=== GOAL OF THE EXERCISE ===
Each line below that holds the word "camera" counts once. Say how many such lines there are, and no more.

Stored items
━━━━
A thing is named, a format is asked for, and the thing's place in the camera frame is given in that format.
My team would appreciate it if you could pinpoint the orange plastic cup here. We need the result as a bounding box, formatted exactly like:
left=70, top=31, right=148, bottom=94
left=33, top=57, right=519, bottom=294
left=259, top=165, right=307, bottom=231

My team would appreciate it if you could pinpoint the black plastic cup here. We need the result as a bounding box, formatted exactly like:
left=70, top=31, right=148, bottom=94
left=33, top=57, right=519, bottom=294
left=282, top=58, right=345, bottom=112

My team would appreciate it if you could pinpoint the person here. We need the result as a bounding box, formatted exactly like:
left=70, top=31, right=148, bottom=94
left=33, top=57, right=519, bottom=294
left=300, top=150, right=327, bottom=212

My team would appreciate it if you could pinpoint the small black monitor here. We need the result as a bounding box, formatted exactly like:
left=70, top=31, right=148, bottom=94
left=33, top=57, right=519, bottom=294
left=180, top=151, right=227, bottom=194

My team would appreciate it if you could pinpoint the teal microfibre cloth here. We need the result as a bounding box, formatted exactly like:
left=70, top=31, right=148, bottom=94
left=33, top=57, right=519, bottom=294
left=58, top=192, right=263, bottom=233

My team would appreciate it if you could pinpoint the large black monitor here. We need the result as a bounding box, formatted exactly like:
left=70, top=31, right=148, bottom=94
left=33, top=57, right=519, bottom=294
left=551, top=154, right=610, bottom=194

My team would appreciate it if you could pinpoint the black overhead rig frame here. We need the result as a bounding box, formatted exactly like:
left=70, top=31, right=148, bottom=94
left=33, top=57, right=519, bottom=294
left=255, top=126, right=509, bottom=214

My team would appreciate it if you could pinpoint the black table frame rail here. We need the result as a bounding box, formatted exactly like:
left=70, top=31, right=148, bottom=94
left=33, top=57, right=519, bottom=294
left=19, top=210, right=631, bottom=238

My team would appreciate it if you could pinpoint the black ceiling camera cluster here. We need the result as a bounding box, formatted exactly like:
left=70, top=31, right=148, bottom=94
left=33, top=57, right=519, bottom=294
━━━━
=== RESPONSE ===
2